MIPS Could Slow the Move Away From Fee-for-Service Pay, Panel Says

Kerry Dooley Young

March 16, 2018

Medicare's fledgling Merit-based Incentive Payment System (MIPS) would incorporate the same drawbacks of earlier approaches for pegging physician reimbursement to judgments about quality of care, with the potential for large bonuses for certain clinicians eroding the incentive to join more challenging models intended to improve patient care, an influential federal panel said Thursday.

In its March report to Congress, the Medicare Payment Advisory Commission (MedPAC) put forward its full case for ending the fledgling MIPS program. MedPAC argues that MIPS will fail to deliver the desired improvements in quality of care because of flaws in its design, such as a lack of comprehensive measures to assess low-value care.

The panel also suggested that MIPS could inadvertently work against efforts to move more physicians into advanced alternative payment models (A-APMs) by giving them more reason to stick with traditional fee-for-service (FFS) payment. A-APMS are seen as a powerful tool for working to improve the quality of medical care provided to senior citizens and people with disabilities.

"The potential for positive adjustments in MIPS may be so high that staying in FFS appears more attractive for clinicians than moving to A-APMs. This concern is not theoretical," MedPAC wrote in the report, citing results seen with the value modifier (VM) program.

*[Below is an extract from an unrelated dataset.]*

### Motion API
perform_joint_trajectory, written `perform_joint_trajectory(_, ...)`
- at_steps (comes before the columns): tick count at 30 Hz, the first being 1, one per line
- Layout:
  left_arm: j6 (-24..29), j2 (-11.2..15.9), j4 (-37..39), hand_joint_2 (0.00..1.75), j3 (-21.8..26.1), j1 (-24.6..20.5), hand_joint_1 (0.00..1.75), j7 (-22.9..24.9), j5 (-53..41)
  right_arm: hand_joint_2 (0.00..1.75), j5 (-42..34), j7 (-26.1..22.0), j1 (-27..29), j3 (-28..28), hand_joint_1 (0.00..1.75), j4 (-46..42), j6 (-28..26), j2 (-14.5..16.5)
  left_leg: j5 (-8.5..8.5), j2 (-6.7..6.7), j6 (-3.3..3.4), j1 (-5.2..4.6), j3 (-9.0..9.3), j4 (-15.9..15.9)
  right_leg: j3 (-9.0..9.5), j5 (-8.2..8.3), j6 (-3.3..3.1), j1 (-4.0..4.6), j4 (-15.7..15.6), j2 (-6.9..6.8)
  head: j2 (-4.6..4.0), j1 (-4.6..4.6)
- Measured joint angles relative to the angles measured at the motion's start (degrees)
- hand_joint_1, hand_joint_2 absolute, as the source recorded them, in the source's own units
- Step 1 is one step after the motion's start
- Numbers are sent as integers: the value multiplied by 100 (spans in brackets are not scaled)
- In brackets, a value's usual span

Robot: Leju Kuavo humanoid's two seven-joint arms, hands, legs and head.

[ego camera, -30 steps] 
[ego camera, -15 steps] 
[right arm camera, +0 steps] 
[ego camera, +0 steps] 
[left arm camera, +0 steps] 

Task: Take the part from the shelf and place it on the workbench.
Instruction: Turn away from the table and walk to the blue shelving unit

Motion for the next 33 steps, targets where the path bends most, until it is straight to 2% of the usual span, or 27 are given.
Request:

In 2017, 69 practices received VM payment bonuses equivalent to about 77% of their fee schedule revenue, MedPAC noted in the section of the March report laying out its call for the creation of what it calls a voluntary value program for fee-for-service Medicare to replace MIPS. Elsewhere in the report, MedPAC noted that more than 5000 practices received an incentive payment of 46% of their fee schedule revenue.

MedPAC's report likely will become part of the ongoing deliberations about MIPS, which represents a major challenge to many physicians. It's far from clear whether Congress would act on MedPAC's advice on MIPS, a proposal on which there was dissent even among the panelists. Two MedPAC members voted no on the proposal in an earlier meeting.

Lawmakers mandated the creation of MIPS as part of the bipartisan 2015 Medicare Access and CHIP Reauthorization Act (MACRA), a measure to which many members of Congress point to as an example of successful bipartisan compromise.

Need for Fast Action

Still, changes to MIPS seem likely in the future. Members of both parties long have shown a willingness to tweak federal law on Medicare payment for physicians. On March 21 the House Ways and Means Health Subcommittee will hold a hearing on MACRA implementation, with witnesses speaking about MIPS and APMs.

Ways and Means Health Subcommittee Chair Peter Roskam (R-IL) also intends for the hearing to focus on the Trump administration's "priorities in achieving greater value and outcomes in Medicare" through MIPS and APMs, according to a notice for the meeting.

"We now have the opportunity, in a bipartisan manner, to make sure there is clarity and certainty for Medicare doctors while improving care for the beneficiaries they serve," Roskam said in a press release. "I look forward to hearing from the Administration and to a fruitful bipartisan conversation around MACRA and its implementation."

MedPAC Executive Director James E. Mathews, on a Thursday call with reporters, said he hadn't been invited to appear at the Ways and Means hearing, at least as of that time. Still, MedPAC's March report stresses a need for quick action on MIPS, as the program is likely to quickly become entrenched as Medicare policy. Policymakers likely will keep this suggestion in mind, even if planning to keep MIPS in place.

"If history is any guide, once the apparatus for MIPS is established and up and running, the process will have its own momentum, and it will become even more difficult to substantially change or improve the program," MedPAC wrote in the report.